What are the roles of isomerase and reductase?

A

Isomerase switches the enoyl from a cis to a trans.

Reductase deals with odd double bonds to reduce them

60
Q

Where can FA beta oxidation occur other than the mitochondrial matrix?

A

In the peroxisomes because long chains are unable to be degraded in nmitochondria

61
Q

What is the purpose of beta oxidation in peroxisomes?

A

To shorten the FA chains so they can go to the mitochondria for mitochondrian oxidation

62
Q

What is used in the first oxidation of peroxisome oxidation?

A

FAD

63
Q

True or False

ATP is generated in beta oxidation in peroxisomes?

A

False

64
Q

What is a by product of beta oxidation in peroxisomes?

A

H2O2 - this is toxic and is degraded into water

65
Q

True or False
After the first step with Acyl CoA dehydrogenase, the beta oxidation in peroxisome is similar to beta oxidation in mitochondria?

A

True

66
Q

What is the fate of Acetyl CoA formed from FA?

A

Enters the TCA cycle and combines with oxaloacetate to form citrate.

67
Q

What happens if OAA is low due to low carbs?

A

Acetyl CoA is not used

68
Q

True or false?

Fats burn in the flame of carbohydrates

A

True

69
Q

When fasting or in diabetes what is the fate of OAA?

A

Consumed to glucose by gluconeogenesis

70
Q

What happens to the excess Acetyl CoA in the TCA cycle?

A

Condenses to form ketone bodies

71
Q

How are ketone bodies formed?

A

2 Acetyl CoA come together to form acetoacetyl CoA. Series of steps converts it to acetoacetate which breaks down to acetone and 3-hyroxybutyrate

72
Q

what uses ketone bodies during starvation and where does it come from?

A

The heart and kidney cortex prefers ketone bodies.
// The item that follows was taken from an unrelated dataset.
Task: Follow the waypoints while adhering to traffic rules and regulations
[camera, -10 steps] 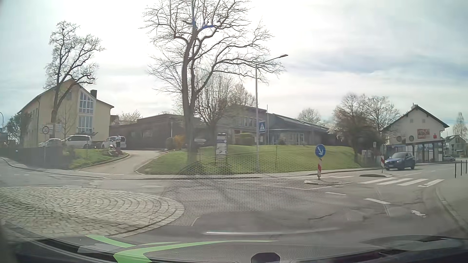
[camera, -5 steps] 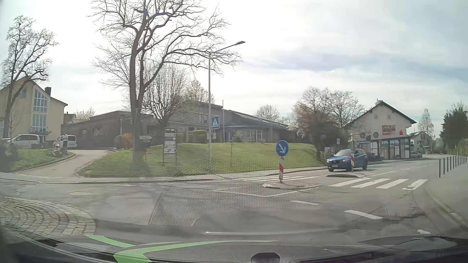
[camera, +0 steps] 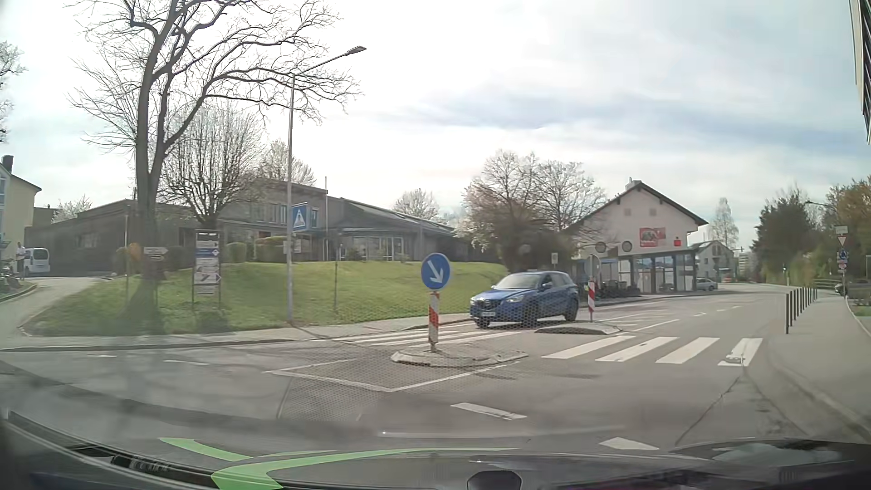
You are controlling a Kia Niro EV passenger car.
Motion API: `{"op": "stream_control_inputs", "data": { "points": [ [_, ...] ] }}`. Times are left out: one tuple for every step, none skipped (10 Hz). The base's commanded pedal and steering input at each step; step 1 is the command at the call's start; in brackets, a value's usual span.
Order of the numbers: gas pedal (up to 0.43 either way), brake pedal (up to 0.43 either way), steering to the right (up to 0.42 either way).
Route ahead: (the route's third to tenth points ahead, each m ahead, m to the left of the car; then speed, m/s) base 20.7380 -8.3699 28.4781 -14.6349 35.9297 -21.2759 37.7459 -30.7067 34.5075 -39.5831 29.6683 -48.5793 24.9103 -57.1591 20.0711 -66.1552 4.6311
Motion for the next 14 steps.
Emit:
{"op": "stream_control_inputs", "data": {
  "points": [
    [0.098,0.0,0.289],
    [0.11,0.0,0.289],
    [0.118,0.0,0.289],
    [0.138,0.0,0.289],
    [0.138,0.0,0.287],
    [0.15,0.0,0.281],
    [0.157,0.0,0.274],
    [0.169,0.0,0.265],
    [0.169,0.0,0.249],
    [0.177,0.0,0.233],
    [0.177,0.0,0.217],
    [0.177,0.0,0.206],
    [0.177,0.0,0.201],
    [0.189,0.0,0.193]
  ]
}}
The brain uses ketone bodies in the CAC cycle. Ketone bodies are a soluble form of energy. Brain does not like it but when there is no glucose, glycogen or triglycerides then it switches to ketone bodies

Ketones come from the breakdown of TAG in fat cells. The fatty acids go to the liver cells to be converted into ketone bodies. The ketone bodies go to the blood to be transported to the needed tissues.